### Brief
Would you quote the material below from its first line through the line containing "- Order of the", exactly and with both ends included?

### Stored data
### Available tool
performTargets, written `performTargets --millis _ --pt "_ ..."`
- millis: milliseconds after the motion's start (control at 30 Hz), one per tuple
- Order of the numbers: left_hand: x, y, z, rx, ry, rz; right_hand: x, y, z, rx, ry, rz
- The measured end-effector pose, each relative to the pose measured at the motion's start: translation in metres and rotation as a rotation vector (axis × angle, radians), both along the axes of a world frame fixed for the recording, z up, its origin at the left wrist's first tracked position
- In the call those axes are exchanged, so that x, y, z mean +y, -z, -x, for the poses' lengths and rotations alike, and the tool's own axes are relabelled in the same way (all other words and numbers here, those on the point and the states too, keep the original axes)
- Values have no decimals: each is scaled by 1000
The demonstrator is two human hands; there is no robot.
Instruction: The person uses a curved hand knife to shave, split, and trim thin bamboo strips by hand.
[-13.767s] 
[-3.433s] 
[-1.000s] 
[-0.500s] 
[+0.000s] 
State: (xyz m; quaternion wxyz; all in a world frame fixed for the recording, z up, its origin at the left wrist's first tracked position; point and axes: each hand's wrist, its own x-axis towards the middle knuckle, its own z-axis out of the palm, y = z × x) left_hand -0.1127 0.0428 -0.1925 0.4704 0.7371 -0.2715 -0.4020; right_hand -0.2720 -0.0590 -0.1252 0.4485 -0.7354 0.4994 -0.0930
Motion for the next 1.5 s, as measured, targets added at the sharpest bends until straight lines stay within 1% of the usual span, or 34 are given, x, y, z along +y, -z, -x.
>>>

### Output for this exercise
### Available tool
performTargets, written `performTargets --millis _ --pt "_ ..."`
- millis: milliseconds after the motion's start (control at 30 Hz), one per tuple
- Order of the numbers: left_hand: x, y, z, rx, ry, rz; right_hand: x, y, z, rx, ry, rz

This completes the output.